Mais depuis un an, la situation a évolué. Les demandeurs d'asile originaires de l'est de l'Afrique sont de plus en plus nombreux. La ministre Marie Guévenoux évoque depuis la fin du mois de février, le projet de réaliser avec le ministre de l'Intérieur Gérald Darmanin une tournée diplomatique dans la région des Grands Lacs pour avoir un dialogue "sur la question de l'aide au développement, sur les questions de collaboration, sur l'établissement de laissez-passer consulaires, sur les questions d'examen des demandes d'asile."

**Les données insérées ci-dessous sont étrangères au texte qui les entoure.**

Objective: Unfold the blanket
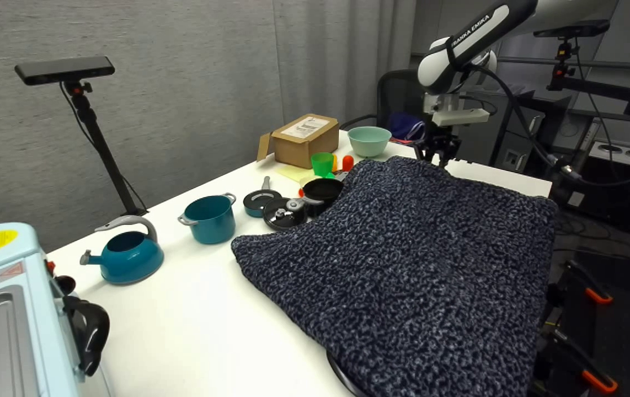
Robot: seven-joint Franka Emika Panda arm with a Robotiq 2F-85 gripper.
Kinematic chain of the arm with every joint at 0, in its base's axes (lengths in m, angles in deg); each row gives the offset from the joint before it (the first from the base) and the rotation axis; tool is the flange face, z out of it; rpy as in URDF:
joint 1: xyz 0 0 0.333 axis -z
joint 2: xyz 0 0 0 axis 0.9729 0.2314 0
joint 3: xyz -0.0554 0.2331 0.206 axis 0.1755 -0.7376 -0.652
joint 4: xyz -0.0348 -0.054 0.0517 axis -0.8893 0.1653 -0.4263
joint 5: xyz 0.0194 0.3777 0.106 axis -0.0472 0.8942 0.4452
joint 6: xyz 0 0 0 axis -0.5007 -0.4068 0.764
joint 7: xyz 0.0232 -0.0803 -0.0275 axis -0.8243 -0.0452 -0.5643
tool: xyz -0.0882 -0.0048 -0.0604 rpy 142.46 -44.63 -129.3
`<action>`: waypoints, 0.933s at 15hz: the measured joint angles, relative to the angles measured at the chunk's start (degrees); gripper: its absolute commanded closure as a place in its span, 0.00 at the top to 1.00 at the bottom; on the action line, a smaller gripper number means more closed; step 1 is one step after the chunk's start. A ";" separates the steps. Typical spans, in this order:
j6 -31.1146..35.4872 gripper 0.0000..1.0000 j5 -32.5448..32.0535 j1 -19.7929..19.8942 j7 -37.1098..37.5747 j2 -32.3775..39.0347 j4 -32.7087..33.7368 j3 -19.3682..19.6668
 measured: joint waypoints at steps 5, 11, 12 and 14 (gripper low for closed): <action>2.67 0.00 -0.04 0.06 -1.60 -1.21 -0.10 0.34; 4.99 0.01 -1.21 0.33 -2.29 -3.24 1.66 1.62; 5.20 0.01 -1.60 0.35 -2.29 -3.27 2.28 1.87; 5.45 0.01 -2.58 0.50 -2.29 -3.23 3.43 2.26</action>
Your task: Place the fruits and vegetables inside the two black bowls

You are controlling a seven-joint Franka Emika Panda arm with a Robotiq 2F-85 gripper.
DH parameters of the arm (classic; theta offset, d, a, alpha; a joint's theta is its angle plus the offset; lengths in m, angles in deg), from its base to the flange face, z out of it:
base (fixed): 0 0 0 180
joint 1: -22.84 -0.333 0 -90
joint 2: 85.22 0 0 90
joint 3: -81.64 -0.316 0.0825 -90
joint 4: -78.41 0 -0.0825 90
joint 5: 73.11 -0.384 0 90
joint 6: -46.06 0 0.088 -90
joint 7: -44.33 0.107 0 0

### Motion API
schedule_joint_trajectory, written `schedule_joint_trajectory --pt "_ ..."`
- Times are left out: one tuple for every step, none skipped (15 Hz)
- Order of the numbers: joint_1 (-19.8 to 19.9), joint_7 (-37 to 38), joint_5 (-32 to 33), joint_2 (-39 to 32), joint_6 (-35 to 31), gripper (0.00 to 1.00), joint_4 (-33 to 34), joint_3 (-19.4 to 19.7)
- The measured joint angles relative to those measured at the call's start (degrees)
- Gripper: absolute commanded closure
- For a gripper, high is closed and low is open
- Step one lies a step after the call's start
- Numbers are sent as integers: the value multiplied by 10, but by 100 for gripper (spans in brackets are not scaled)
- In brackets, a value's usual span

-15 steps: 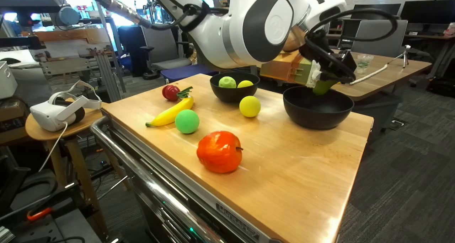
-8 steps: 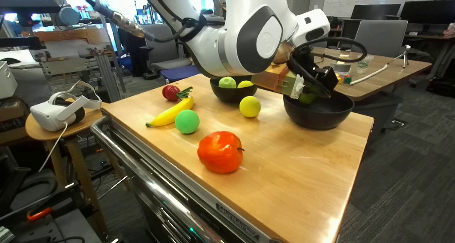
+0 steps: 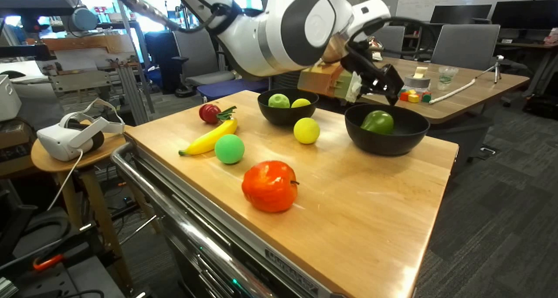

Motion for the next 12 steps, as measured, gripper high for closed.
schedule_joint_trajectory --pt "-20 1 13 20 19 0 -2 22" --pt "-47 4 29 43 54 0 -3 54" --pt "-80 13 51 69 105 0 -6 93" --pt "-111 18 67 96 160 0 -15 127" --pt "-129 16 69 127 212 0 -30 142" --pt "-139 15 69 160 264 0 -47 144" --pt "-146 15 69 193 312 0 -66 144" --pt "-152 15 69 226 354 0 -91 144" --pt "-141 20 70 258 389 0 -120 126" --pt "-113 26 69 288 417 0 -152 94" --pt "-85 34 64 314 439 0 -186 64" --pt "-59 36 63 327 442 0 -208 38"
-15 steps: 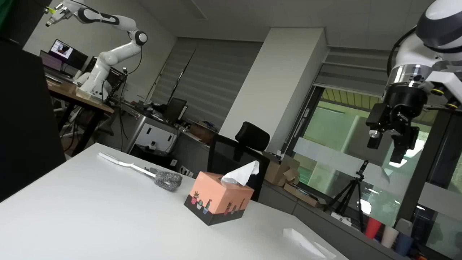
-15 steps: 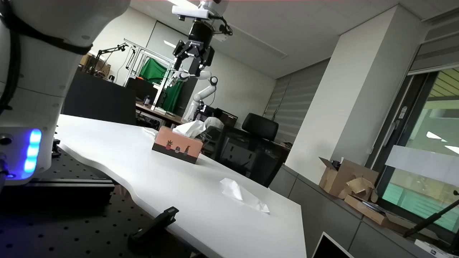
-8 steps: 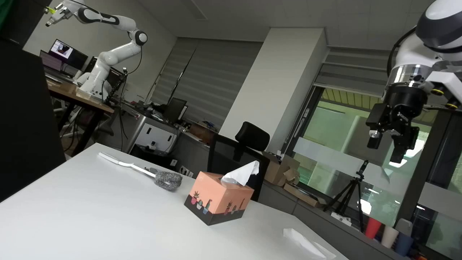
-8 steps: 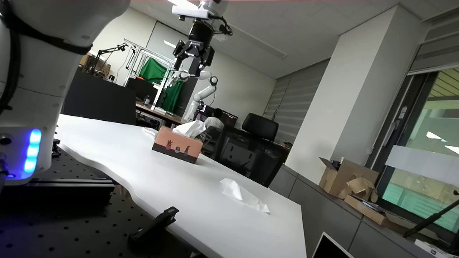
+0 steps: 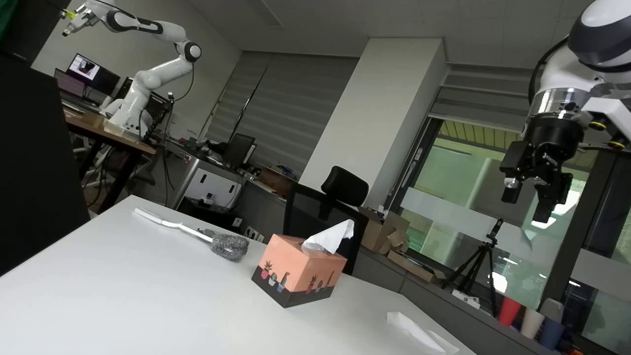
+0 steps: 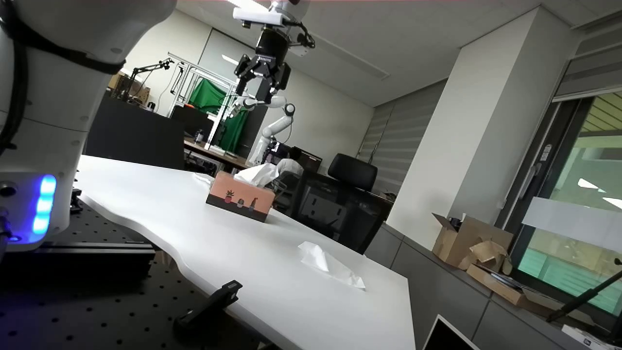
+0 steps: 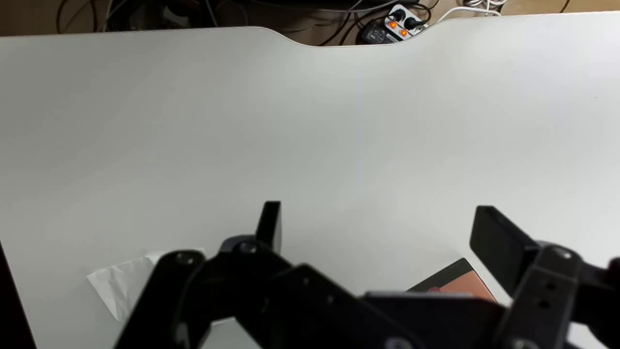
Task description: Take a tissue from the box and place it on the table
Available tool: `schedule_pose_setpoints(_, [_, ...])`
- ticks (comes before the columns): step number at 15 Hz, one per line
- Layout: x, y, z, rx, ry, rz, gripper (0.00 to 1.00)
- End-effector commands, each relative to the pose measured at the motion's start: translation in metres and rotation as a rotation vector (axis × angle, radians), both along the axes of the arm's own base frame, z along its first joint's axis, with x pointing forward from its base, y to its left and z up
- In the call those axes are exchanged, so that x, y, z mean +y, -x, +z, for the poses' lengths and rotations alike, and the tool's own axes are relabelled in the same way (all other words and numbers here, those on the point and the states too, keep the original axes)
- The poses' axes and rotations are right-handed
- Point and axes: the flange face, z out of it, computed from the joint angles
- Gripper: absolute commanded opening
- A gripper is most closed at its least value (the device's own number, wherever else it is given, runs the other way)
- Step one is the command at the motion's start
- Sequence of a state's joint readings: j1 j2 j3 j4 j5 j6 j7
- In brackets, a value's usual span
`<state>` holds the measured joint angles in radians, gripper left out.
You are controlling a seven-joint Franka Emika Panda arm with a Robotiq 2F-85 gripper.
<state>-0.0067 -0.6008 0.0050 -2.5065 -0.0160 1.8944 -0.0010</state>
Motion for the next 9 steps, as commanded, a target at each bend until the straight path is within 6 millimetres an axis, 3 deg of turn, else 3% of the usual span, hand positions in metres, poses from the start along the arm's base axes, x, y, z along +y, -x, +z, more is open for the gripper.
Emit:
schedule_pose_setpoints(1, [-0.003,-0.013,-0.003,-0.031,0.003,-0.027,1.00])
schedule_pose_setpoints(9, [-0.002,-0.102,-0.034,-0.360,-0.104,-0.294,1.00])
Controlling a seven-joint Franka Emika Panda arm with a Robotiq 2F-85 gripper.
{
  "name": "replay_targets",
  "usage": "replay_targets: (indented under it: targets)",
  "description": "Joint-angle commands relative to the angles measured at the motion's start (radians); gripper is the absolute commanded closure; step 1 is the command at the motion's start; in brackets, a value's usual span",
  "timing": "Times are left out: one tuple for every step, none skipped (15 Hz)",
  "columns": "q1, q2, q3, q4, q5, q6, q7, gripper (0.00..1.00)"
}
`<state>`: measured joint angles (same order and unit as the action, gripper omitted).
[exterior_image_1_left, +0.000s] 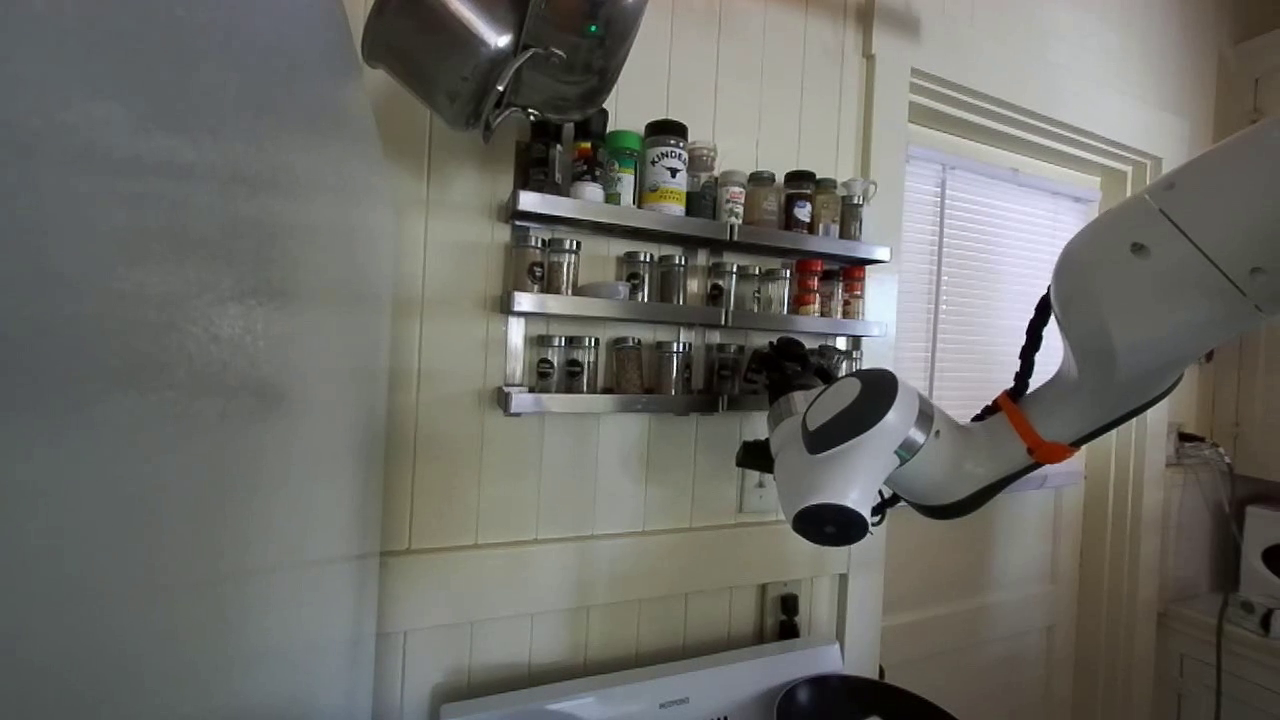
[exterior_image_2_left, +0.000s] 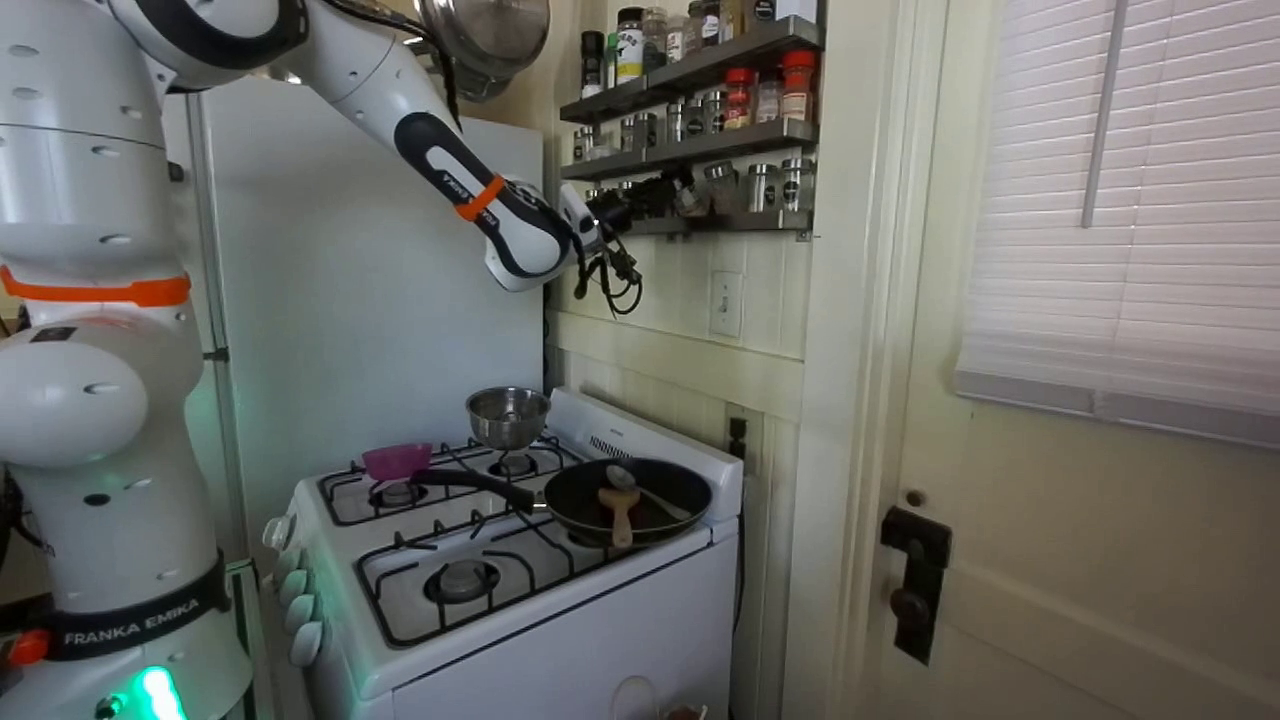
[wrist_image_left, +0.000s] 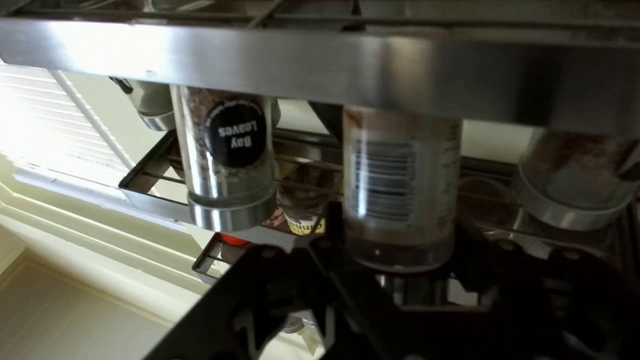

"Un rideau de fer maritime" dans un contexte d'épidémie de choléra
Outre l'expulsion d'étrangers en situation irrégulière, cette opération sera l'occasion pour l'État de prouver qu'il maîtrise le contrôle de ses frontières à Mayotte. Le rideau de fer maritime, promis par Gérald Darmanin en février, n'a pas encore été présenté. On ne connaît pas les détails de ce dispositif si ce n'est qu'il consistera en un renforcement des moyens d'intervention et le déploiement de nouveaux radars pour intercepter les kwassas en mer.
Un enjeu d'autant plus crucial que l'est de l'Afrique et les Comores sont frappés par des épidémies de choléra. Sur les six cas de choléra détectés à Mayotte, cinq concernent des personnes entrées clandestinement sur le territoire. Parmi elles, quatre ont notamment été interpellées en mer par les services de la police aux frontières.
Des tensions déjà présentes
Cette opération est en tout cas très attendue par les élus et la population, dans un contexte où les violences reprennent avec la fin du mois du ramadan. Le mercredi 10 avril, 18 bus ont par exemple été caillassés en une matinée, notamment à Tsoundzou. Comme ce fut le cas durant la première opération Wuambushu, cette nouvelle opération risque en revanche d'exacerber ces tensions et d'inciter les jeunes à l'affrontement avec les forces de l'ordre.
Ce fut le cas ce vendredi soir, des jeunes ont incendié des voitures et abattu des arbres à Doujani 2 pour protester contre une opération de décasage prévue ce lundi 15 avril. Dans la même soirée, des barrages sauvages ont été érigés à Mstapéré et des automobilistes caillassés, en rétorsion après une opération de police menée dans le secteur durant la journée.
Le moment de faire ses preuves
Cette deuxième opération Wuambushu sera en tout cas une forme de test pour le gouvernement. La première opération avait laissé un goût d'inachevé aux Mahorais. 700 cases détruites en une année, pour un objectif annoncé d'un millier, 25.000 reconduites à la frontière en 2023 soit autant que l'année précédente et 60 chefs de bandes interpellés et une insécurité qui perdure. L'État est attendu au tournant, alors que certains membres des forces vives menacent de reprendre les barrages à partir de 22 avril.
En attendant ce lundi, les forces de l'ordre multiplient depuis plus d'un mois les opérations de contrôles et les interpellations dans plusieurs secteurs. Des bilans régulièrement communiqués sur les réseaux sociaux. Une manière de prouver, selon les mots de la ministre des Outre-mer, que "Wuambushu, c'est tous les jours."